With the Docker client installed locally and appropriate credentials in the ~/.docker directory, the following command can be used to get information about a remote Docker server hosted in an Azure cloud service:
docker –tls -H tcp://CLOUD_SERVICE_NAME.cloudapp.net:4243 info
A curiosity to be aware of is that the Docker daemon requires root access by default so that docker info on a local Docker server fails while the equivalent command succeeds against a remote Docker server.
Kubernetes on Azure
Kubernetes is an open-source project hosted in the GoogleCloudPlatform repos on GitHub. The core Kubernetes GitHub repo contains extensions allowing it to be deployed into various environments including Azure. The instructions for deploying Kubernetes and using it in Azure are here.

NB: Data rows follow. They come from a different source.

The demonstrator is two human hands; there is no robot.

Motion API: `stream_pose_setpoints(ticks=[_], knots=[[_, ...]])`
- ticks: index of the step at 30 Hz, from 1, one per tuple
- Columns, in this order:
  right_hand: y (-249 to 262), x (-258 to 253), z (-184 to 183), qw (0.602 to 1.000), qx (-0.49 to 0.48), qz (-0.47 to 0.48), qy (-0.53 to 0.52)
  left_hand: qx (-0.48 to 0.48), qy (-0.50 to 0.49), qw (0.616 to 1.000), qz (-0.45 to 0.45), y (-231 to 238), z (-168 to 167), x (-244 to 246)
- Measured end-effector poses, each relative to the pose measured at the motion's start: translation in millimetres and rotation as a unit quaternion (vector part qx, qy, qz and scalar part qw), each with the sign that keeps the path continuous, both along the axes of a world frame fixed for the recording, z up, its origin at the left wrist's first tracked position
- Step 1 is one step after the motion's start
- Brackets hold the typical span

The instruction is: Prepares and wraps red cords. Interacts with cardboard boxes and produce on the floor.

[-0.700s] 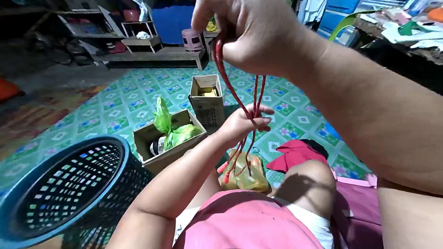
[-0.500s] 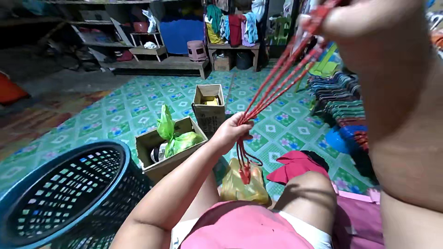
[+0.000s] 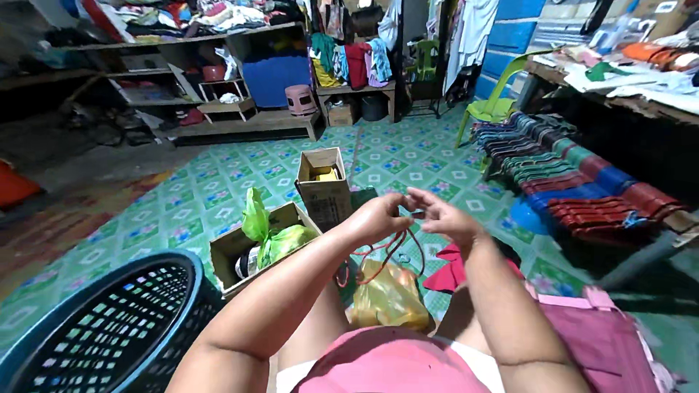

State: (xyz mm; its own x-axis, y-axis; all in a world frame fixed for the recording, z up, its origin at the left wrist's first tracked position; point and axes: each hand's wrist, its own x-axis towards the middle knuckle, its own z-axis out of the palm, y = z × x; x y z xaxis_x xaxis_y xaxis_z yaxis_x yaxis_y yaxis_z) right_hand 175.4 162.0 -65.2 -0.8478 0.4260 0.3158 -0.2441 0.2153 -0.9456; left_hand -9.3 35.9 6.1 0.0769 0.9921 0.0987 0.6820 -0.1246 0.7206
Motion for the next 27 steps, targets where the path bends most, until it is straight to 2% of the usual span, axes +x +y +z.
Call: stream_pose_setpoints(ticks=[2, 5, 8, 11, 13, 15, 18, 21, 25, 27], knots=[[-24.5, -28.3, -10.4, 0.997, -0.068, 0.041, 0.015, -0.014, -0.003, 1.0, -0.001, 6.0, -6.9, 11.0], [-39.2, -54.7, -35.7, 0.978, -0.186, 0.08, 0.058, -0.021, -0.012, 0.999, 0.043, 11.7, -18.1, 15.4], [-34.2, -57.2, -56.4, 0.965, -0.232, 0.108, 0.055, -0.013, -0.006, 0.998, 0.055, 16.2, -35.1, 12.1], [-29.5, -49.8, -57.2, 0.957, -0.281, 0.057, 0.039, 0.054, -0.012, 0.997, 0.06, 18.5, -58.4, 7.5], [-25.1, -46.6, -51.9, 0.938, -0.344, -0.019, 0.043, 0.102, -0.106, 0.984, 0.101, 19.7, -83.5, 4.0], [-16.4, -44.5, -53.2, 0.925, -0.369, -0.045, 0.077, 0.112, -0.196, 0.963, 0.149, 21.2, -110.1, 2.3], [-11.4, -41.3, -57.7, 0.93, -0.352, -0.038, 0.102, 0.045, -0.278, 0.949, 0.14, 17.0, -137.6, 10.0], [-19.6, -37.0, -53.4, 0.957, -0.282, -0.06, 0.028, -0.03, -0.35, 0.927, 0.13, 14.7, -142.5, 17.5], [-14.2, -32.4, -57.7, 0.987, -0.148, -0.059, -0.039, -0.071, -0.313, 0.934, 0.156, 17.5, -139.6, 11.4], [-9.2, -28.7, -58.0, 0.988, -0.128, -0.064, -0.066, -0.082, -0.284, 0.941, 0.164, 17.6, -137.1, 9.6]])
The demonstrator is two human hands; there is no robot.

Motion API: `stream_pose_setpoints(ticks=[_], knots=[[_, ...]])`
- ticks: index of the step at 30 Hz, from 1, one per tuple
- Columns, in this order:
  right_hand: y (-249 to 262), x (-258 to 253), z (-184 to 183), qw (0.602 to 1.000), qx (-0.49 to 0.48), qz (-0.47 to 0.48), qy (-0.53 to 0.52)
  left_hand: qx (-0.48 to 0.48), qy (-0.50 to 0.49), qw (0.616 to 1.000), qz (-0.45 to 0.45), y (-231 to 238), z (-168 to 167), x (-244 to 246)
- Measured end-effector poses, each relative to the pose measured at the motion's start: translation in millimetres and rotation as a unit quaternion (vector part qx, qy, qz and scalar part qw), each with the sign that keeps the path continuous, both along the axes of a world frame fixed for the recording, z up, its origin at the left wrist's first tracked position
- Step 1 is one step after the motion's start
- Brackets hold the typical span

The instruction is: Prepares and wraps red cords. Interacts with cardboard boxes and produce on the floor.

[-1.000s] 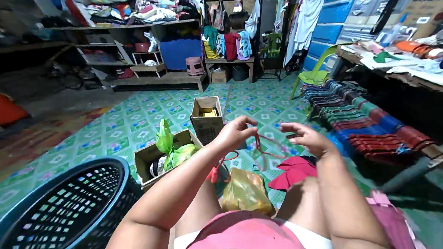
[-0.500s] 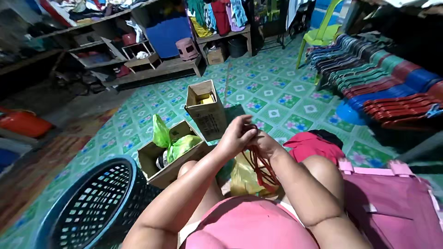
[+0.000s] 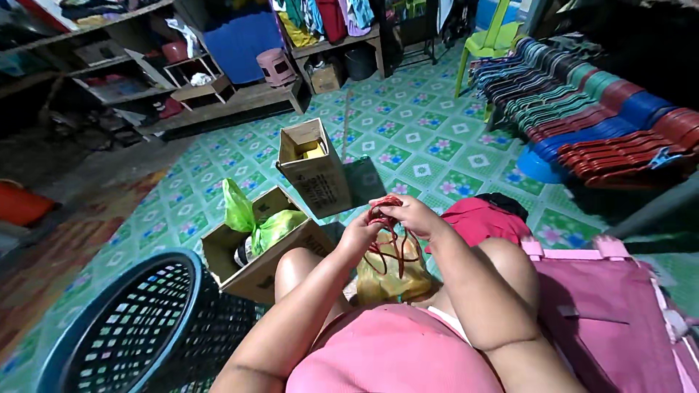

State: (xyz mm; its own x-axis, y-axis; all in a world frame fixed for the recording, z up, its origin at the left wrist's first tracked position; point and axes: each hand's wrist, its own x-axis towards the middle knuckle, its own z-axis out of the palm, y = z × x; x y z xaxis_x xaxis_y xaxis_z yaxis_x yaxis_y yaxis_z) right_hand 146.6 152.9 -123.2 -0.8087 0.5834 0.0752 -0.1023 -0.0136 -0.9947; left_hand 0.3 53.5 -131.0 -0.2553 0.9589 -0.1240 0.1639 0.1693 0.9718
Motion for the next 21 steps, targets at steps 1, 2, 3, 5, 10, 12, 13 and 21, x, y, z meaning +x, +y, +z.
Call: stream_pose_setpoints(ticks=[1, 2, 3, 5, 10, 12, 13, 21], knots=[[1.7, 2.4, 2.0, 1.0, -0.005, -0.001, -0.019, -0.006, 0.01, 1.0, 0.0, -0.7, 1.5, -0.6], [3.3, 4.1, 3.6, 0.999, -0.012, -0.004, -0.035, -0.01, 0.017, 1.0, 0.0, -2.0, 3.2, -1.5], [4.1, 5.7, 4.5, 0.999, -0.019, -0.009, -0.04, -0.011, 0.022, 1.0, -0.001, -3.4, 3.7, -2.7], [3.5, 7.0, 4.8, 0.999, -0.023, -0.011, -0.027, 0.001, 0.02, 1.0, 0.008, -5.0, 2.6, -5.4], [3.0, -7.6, -13.9, 0.997, 0.034, 0.061, -0.032, 0.002, -0.024, 0.996, 0.091, -3.6, -1.6, -7.3], [-0.6, -17.1, -14.8, 0.986, 0.087, 0.057, -0.133, 0.0, -0.046, 0.993, 0.109, -4.3, -0.8, -8.0], [-0.9, -21.7, -13.7, 0.974, 0.114, 0.032, -0.191, -0.003, -0.053, 0.993, 0.106, -5.1, -0.4, -9.9], [9.5, 4.0, -7.1, 0.995, -0.058, -0.075, 0.034, -0.074, 0.129, 0.984, -0.102, -17.6, 1.9, -33.7]])
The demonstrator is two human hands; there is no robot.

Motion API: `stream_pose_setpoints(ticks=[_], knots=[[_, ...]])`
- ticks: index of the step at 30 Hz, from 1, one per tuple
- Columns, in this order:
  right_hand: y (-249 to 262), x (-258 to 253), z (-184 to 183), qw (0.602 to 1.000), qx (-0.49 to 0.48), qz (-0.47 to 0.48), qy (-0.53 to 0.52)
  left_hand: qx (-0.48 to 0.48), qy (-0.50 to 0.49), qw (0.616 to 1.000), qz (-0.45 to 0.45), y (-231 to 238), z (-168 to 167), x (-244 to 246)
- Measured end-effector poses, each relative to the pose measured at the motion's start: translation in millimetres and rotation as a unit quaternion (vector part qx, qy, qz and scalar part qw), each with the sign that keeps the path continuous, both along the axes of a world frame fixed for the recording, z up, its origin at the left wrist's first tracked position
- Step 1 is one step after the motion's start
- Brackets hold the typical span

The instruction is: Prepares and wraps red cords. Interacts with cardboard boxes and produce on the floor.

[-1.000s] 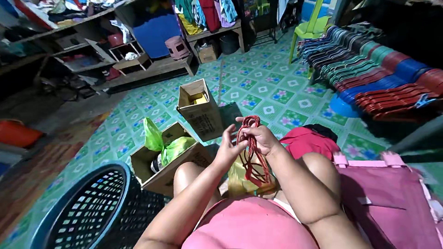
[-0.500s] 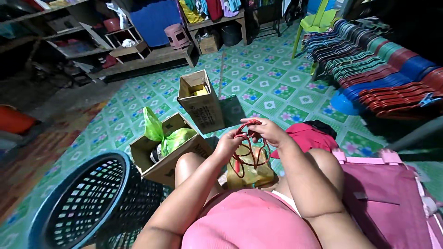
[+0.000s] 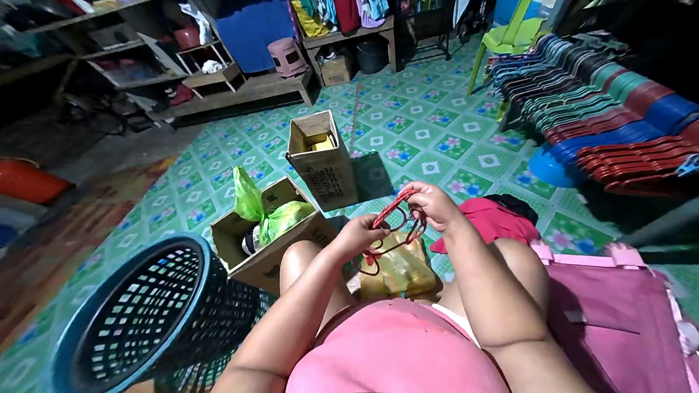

Note that the installation scripts currently use the subscription name to generate an Azure storage account name. This may lead to an error if the subscription name has not been changed from the default. Furthermore, although the documentation indicates the use of the West US Azure region there is nothing intrinsic to that region so that with appropriate modification to the configuration scripts Kubernetes can be deployed in any region. The storage account and region can both be configured in kubernetes/release/azure/config.sh.
The installation script:
- Creates a new storage account named kubeRandomString
- Creates a new cloud service – named kube-SameRandomString
- Deploys a master VM
- Deploys 4 minion VMs and installs Docker on them
The master VM has a public endpoint on 443, and all the VMs have distinct public SSH endpoints exposed. The following example shows how to SSH into the first minion in a cluster:
ssh -i ~/.ssh/azure_rsa CLOUD_SERVICE_NAME.cloudapp.net -p 22001
Once the cluster is up and running, Kubernetes can be used to deploy pods, and the deployment document has examples. Azure endpoints need to be configured manually if the microservices in a pod are to be exposed to the public internet. Kubernetes provides bash scripts to perform other pod-management tasks including the tear down of an entire cluster.
Kubernetes Visualizer is an OSS demonstration from Microsoft OpenTech, that deploys a simple website that provides a basic visual overview of a Kubernetes cluster. It also allows pods to be created. The Kubernetes Visualizer is described here and is documented on and downloadable from the Azure repo on GitHub.